··· LISTED ENTRIES

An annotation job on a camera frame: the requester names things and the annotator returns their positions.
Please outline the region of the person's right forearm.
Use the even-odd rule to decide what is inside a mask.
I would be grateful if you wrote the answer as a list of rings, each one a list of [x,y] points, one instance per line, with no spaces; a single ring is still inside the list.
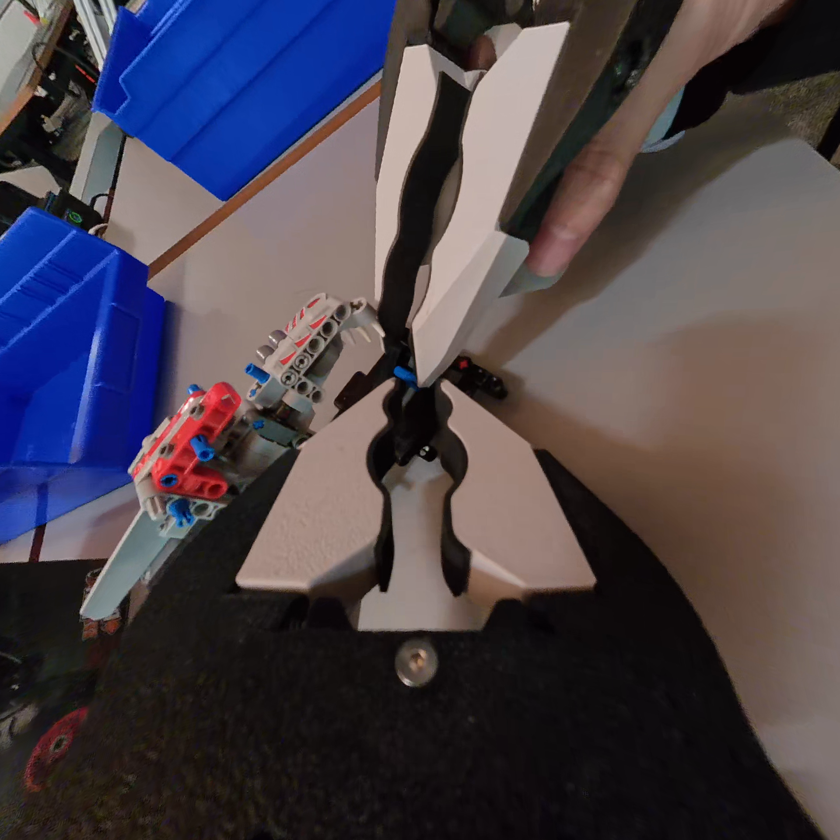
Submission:
[[[839,2],[795,2],[782,21],[761,28],[690,79],[658,141],[672,144],[708,121],[731,93],[749,95],[838,70]]]

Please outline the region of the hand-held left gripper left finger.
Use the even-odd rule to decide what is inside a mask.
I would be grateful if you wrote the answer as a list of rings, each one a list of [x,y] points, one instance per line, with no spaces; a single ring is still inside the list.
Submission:
[[[386,592],[393,567],[391,500],[371,451],[390,430],[395,382],[376,387],[311,437],[235,578],[244,591],[362,599]]]

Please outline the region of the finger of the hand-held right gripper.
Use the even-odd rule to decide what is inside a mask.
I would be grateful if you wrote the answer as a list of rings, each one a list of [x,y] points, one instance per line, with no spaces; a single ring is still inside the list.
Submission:
[[[521,31],[470,98],[455,207],[412,324],[422,387],[448,368],[529,252],[501,230],[501,212],[570,30],[562,22]]]
[[[406,47],[376,177],[374,299],[385,347],[408,344],[418,370],[445,370],[458,353],[422,335],[419,309],[452,216],[462,123],[463,71],[431,46]]]

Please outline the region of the grey red toy brick truck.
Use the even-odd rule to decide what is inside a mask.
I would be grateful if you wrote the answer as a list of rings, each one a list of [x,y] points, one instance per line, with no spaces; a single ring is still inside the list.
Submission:
[[[385,478],[415,457],[439,457],[439,383],[449,382],[468,397],[507,395],[498,377],[461,353],[433,384],[409,388],[393,370],[401,365],[415,372],[412,350],[406,343],[395,352],[385,347],[378,310],[364,298],[317,295],[270,335],[259,358],[246,369],[253,382],[246,396],[224,381],[208,389],[194,386],[143,440],[129,468],[140,510],[82,603],[82,617],[100,621],[114,612],[136,583],[154,576],[167,550],[208,529],[270,466],[286,458],[292,467],[315,433],[386,382],[397,386],[385,406],[390,430],[371,456],[391,500],[394,534]],[[394,561],[395,535],[393,545]],[[278,596],[305,606],[326,602],[345,614],[363,600],[244,591],[235,578],[235,592],[261,601]]]

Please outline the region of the black device green light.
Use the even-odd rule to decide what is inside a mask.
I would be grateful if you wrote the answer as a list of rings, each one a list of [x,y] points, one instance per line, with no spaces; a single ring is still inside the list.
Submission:
[[[103,216],[93,206],[64,189],[48,192],[40,205],[46,213],[87,232],[105,224]]]

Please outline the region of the blue plastic storage bin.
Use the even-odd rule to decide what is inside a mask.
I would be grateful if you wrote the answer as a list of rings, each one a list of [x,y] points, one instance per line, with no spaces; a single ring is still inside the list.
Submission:
[[[1,541],[131,482],[165,300],[123,249],[31,207],[1,240]]]
[[[382,69],[393,1],[118,12],[92,108],[227,201]]]

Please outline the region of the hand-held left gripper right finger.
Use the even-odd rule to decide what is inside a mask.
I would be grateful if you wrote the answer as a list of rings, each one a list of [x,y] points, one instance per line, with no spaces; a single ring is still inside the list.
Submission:
[[[452,594],[497,603],[592,590],[592,567],[531,445],[447,381],[438,423],[451,479],[440,551]]]

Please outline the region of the person's right hand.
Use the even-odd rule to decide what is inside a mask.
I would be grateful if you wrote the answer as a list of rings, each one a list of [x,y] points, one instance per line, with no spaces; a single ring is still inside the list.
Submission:
[[[674,22],[620,108],[566,168],[533,240],[526,264],[538,277],[562,274],[613,207],[649,131],[697,72],[793,2],[684,1]]]

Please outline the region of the black toy set box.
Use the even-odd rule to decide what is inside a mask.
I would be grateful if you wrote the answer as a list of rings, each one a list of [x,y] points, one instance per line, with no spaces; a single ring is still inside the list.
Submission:
[[[105,563],[2,564],[1,838],[70,752],[119,648],[129,597],[101,621],[80,614]]]

······

§ **PROBLEM TO WORK ON**: Copy out every line of the data that includes "region".

§ **RESPONSE AREA**:
Please outline the region of the person's right forearm.
Please outline the region of the hand-held left gripper left finger.
Please outline the region of the finger of the hand-held right gripper.
Please outline the region of the grey red toy brick truck.
Please outline the region of the black device green light.
Please outline the region of the blue plastic storage bin.
Please outline the region of the hand-held left gripper right finger.
Please outline the region of the person's right hand.
Please outline the region of the black toy set box.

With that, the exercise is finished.